--- What to work on ---
Filter the listing below down to the lines containing the word "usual".
Top of Collected data
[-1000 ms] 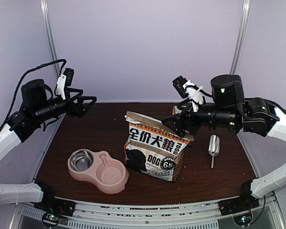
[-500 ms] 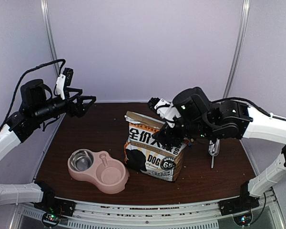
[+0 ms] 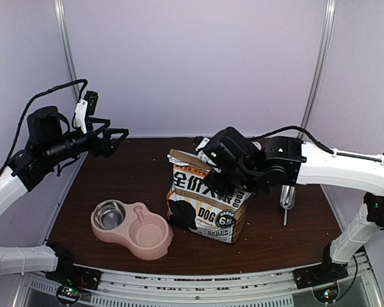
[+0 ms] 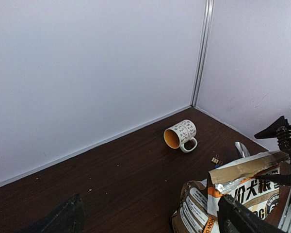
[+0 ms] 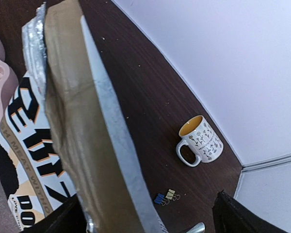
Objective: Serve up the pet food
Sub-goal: Adjust the pet food bag at the center of the board.
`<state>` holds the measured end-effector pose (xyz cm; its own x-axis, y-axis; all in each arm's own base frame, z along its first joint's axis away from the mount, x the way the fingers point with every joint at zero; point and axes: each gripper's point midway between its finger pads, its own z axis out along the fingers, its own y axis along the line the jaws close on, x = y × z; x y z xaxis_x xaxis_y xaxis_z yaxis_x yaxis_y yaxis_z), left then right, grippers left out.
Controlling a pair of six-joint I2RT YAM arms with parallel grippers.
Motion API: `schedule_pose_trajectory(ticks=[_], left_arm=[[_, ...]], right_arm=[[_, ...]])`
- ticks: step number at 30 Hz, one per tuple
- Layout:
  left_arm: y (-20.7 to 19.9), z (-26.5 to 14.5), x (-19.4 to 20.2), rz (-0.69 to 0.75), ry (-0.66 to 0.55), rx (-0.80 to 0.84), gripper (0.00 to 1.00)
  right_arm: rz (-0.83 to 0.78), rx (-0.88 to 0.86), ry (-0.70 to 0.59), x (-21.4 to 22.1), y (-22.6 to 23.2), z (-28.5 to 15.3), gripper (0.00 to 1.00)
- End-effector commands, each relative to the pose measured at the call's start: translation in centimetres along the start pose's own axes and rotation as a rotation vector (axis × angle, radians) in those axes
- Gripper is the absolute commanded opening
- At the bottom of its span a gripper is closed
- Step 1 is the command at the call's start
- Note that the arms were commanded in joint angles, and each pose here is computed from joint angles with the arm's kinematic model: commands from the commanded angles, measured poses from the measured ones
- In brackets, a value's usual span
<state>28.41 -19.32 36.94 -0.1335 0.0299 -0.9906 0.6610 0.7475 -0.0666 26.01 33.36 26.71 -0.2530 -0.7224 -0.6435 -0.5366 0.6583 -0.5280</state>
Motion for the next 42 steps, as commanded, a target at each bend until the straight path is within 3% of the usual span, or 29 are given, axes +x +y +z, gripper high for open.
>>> schedule_pose_trajectory(ticks=[1,12,21,24,28,42], left_arm=[[0.1,-0.4,-1.3,0.026,-0.049,-0.014,0.98],[0.2,-0.4,-1.3,0.026,-0.048,-0.018,0.98],[0.2,-0.4,-1.3,0.026,-0.047,-0.016,0.98],[0.2,-0.3,-1.2,0.026,-0.045,-0.015,0.98],[0.2,-0.3,-1.2,0.025,-0.043,-0.014,0.98],[0.1,-0.3,-1.2,0.021,-0.043,-0.008,0.98]], right_arm=[[0.053,0.152,0.010,-0.5,-4.4,-0.5,0.90],[0.280,0.063,-0.029,-1.2,-10.1,-0.8,0.86],[0.408,-0.335,-0.125,-3.2,-8.0,-3.4,0.88],[0.331,-0.452,-0.174,-4.0,-6.2,-5.7,0.90],[0.227,-0.440,-0.213,-4.5,-4.0,-7.2,0.93],[-0.089,-0.125,-0.059,-5.8,-0.9,-0.8,0.89]])
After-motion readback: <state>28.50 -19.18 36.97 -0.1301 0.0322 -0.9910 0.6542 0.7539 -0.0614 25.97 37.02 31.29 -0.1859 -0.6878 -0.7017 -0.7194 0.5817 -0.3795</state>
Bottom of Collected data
--- Answer for the task ---
- In brackets, a value's usual span
Motion for the next 42 steps, as commanded, a target at each bend until the straight path is within 3% of the usual span, or 29 are given, axes +x +y +z, gripper high for open.

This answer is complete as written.